SOCIAL Le juge a considéré que l’entreprise de chimie, Tioxide, devenue Venator, avait failli à ses obligations de recherche de reclassement interne

20 Minutes avec AFP
— 
Illustration du Code du Travail.
Illustration du Code du Travail. — Gile Michel / SIPA

Il avait été licenciés pour motif économique en 2017 lors de la fermeture. Une trentaine d’ex-salariés de l’usine de chimie Tioxide (devenue Venator), à Calais, dans le Pas-de-Calais, ont gagné aux prud'hommes, a-t-on appris ce mardi. Le juge a considéré que l’employeur avait failli à ses obligations de recherche de reclassement interne.

Dans des jugements datés du 28 juillet et consultés par l’AFP, le juge départiteur a conclu que les licenciements étaient « dépourvus de cause réelle et sérieuse ». L’employeur est condamné à verser entre 3.000 et 13.000 euros de dommages et intérêts, selon les dossiers.

Motif économique légitime

Le juge professionnel a néanmoins considéré que le motif économique était légitime. Pour lui, la surcapacité de production de l’usine de dérivés de dioxyde de titane à l’époque est « établie » et en raison de son « implantation essentiellement en Europe, le secteur d’activité de Venator » était « confronté à différents désavantages concurrentiels ».

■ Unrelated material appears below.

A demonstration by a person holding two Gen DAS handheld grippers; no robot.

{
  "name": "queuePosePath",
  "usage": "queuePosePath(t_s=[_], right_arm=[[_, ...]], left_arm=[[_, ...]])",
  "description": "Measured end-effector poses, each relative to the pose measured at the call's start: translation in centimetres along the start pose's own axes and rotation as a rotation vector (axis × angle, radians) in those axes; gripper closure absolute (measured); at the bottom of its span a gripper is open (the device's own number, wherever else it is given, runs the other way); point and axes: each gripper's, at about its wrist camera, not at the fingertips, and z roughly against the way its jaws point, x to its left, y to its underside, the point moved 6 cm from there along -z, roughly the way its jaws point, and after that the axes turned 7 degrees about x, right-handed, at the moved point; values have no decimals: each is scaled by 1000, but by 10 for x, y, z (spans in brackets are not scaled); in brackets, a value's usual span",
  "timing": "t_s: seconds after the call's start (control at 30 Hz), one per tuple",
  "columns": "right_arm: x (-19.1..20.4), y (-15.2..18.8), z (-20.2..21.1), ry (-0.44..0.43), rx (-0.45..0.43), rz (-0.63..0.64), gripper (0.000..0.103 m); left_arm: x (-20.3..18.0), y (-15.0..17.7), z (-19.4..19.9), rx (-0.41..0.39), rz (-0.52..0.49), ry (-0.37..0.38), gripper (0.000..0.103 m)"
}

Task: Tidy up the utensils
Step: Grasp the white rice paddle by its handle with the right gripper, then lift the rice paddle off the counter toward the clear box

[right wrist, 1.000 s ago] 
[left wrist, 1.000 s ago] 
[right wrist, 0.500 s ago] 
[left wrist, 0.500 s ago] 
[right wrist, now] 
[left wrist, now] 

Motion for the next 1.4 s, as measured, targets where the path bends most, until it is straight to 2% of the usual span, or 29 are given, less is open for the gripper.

Le groupe américain Venator, qui avait pris le contrôle de l’usine succédant à son compatriote Huntsman, « justifie d’une menace réelle et avérée sur la compétitivité du secteur au moment où elle a procédé aux licenciements », peut-on lire dans l’un des jugements. « Il n’y avait pas de difficultés économiques », maintient l’avocat des salariés, Zoran Ilic. Selon lui, « ce n’est pas que l’usine perdait de l’argent, c’est qu’elle n’en gagnait pas assez » pour son propriétaire.

Contentieux avec la Région

Le conseil régional des Hauts-de-France avait alors demandé le remboursement de 12 millions d’euros de subventions. Selon la Région, Venator a refusé et le dossier est désormais entre les mains du tribunal administratif de Lille, qui devrait audiencer l’affaire dans les prochains mois.

Le site calaisien, qui a tourné pendant 40 ans, a employé jusqu’à 650 personnes. Il est en cours de démantèlement. L’avocat de Venator n’était pas joignable dans l’immédiat.